U.S. Minister to the Netherlands
- In office 1831–1839
- Preceded by: William Pitt Preble
- Succeeded by: Harmanus Bleecker

Member of the New York State Assembly
- In office 1842–1843

Member of the New York State Assembly
- In office 1844–1845

U.S. Minister to the Netherlands
- In office 1845–1850
- Preceded by: Christopher Hughes
- Succeeded by: George Folsom

Personal details
- Born: May 30, 1780 Aux Cayes, Saint-Domingue (now Haiti)
- Died: February 15, 1851 (aged 70) New York City, New York
- Resting place: Calvary Cemetery in Queens
- Party: Democratic-Republican Party Democratic Party
- Spouse: Margaret Andrews (1768-1847) (m. 1803)
- Relations: Edward Livingston (brother in law)
- Children: Auguste Davezac Jr. (1803-1859)
- Parent(s): Jean Pierre Valentin Joseph d'Avezac de Castera (1756-1803) Marie Rose Genevieve Valentine Tallarie de Maragou (b. 1768)
- Education: College de Sorèze French Military College
- Profession: Attorney Diplomat

= Auguste Davezac =

American diplomat

Auguste Davezac (May 30, 1780 – February 15, 1851) was a Saint Dominican-American diplomat who served twice as United States Ambassador to the Netherlands.

==Biography==
Auguste Genevieve Valentin D'Avezac was born in May, 1780, near Aux Cayes in the French colony of Saint-Domingue, now Haiti. His father was a wealthy landowner, and he was educated in France at the College de Sorèze and the French Military College. In 1791, the slaves of Saint-Domingue revolted, which resulted in the deaths of Auguste's two older brothers, with the rest of his family fleeing to Virginia and New Orleans. In 1805, Davezac's sister Louise married Edward Livingston. Ten years later, their younger sister Aglae Pauline married Judge Henry Cox Carleton of New Orleans.

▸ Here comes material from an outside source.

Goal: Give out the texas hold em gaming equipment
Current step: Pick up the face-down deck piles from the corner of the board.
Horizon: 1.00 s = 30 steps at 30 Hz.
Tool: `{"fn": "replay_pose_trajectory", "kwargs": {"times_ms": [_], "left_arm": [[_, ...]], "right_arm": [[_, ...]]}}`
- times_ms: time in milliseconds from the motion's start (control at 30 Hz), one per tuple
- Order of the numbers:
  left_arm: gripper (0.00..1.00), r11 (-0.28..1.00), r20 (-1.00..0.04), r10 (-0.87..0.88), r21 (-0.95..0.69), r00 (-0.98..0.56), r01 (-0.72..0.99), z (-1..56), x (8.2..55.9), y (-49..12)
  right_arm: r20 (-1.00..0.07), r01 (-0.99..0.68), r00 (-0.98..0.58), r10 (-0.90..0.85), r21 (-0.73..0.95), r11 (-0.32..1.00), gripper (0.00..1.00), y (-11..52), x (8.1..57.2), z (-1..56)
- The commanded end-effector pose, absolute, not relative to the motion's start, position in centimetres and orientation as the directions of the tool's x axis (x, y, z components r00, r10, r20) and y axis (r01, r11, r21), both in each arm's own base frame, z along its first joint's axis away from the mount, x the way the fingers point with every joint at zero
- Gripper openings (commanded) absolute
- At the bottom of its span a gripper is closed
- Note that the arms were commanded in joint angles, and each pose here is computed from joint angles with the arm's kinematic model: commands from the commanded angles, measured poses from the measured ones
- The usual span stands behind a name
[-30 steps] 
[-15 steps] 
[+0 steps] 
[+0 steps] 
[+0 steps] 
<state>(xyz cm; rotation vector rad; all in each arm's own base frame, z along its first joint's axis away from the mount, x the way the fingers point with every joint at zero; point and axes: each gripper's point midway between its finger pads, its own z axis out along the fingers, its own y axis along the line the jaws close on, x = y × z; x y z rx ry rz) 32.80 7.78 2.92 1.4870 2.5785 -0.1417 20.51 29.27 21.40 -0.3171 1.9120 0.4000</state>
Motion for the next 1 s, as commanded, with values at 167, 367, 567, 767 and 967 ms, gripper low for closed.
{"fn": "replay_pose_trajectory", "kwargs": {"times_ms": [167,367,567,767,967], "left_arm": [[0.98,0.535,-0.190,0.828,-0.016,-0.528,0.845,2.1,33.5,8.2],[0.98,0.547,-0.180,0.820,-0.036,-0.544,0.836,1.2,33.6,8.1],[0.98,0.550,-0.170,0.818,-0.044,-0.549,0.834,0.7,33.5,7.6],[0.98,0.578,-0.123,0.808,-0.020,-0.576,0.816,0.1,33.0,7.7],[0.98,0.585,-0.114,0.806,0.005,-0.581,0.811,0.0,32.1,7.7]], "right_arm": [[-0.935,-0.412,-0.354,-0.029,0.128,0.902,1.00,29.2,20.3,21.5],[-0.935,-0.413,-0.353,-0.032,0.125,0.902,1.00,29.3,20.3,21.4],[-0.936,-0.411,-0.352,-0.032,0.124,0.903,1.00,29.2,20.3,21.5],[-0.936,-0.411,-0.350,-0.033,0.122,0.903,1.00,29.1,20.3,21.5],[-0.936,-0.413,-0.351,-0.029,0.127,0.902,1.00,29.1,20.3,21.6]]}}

Davezac completed his education in France and moved to the United States shortly after Louise's marriage, studying medicine in Edenton, North Carolina, and establishing a practice in Accomack County, Virginia. He changed the spelling of his last name (eliminating the apostrophe), decided to abandon medicine for the law and relocated to New Orleans to study under Livingston. Davezac built a successful practice and was a sought-after criminal defense attorney.

During the War of 1812, Davezac served on the local defense committee established by the residents of New Orleans. In 1814 he joined the staff of Andrew Jackson as aide-de-camp and judge advocate with the rank of Major, the title by which he was addressed for the rest of his life. Davezac participated in the Battle of New Orleans As a result of his War of 1812 experience Davezac became a devoted admirer and political supporter of Jackson, campaigning actively for him in both the 1824 and 1828 campaigns for President.

In 1829 Jackson rewarded Davezac with appointment as Secretary of the United States embassy in the Netherlands, where he served under William Pitt Preble. In 1831 Edward Livingston became Secretary of State and Davezac succeeded Preble, serving as Chargé d'affaires until 1839.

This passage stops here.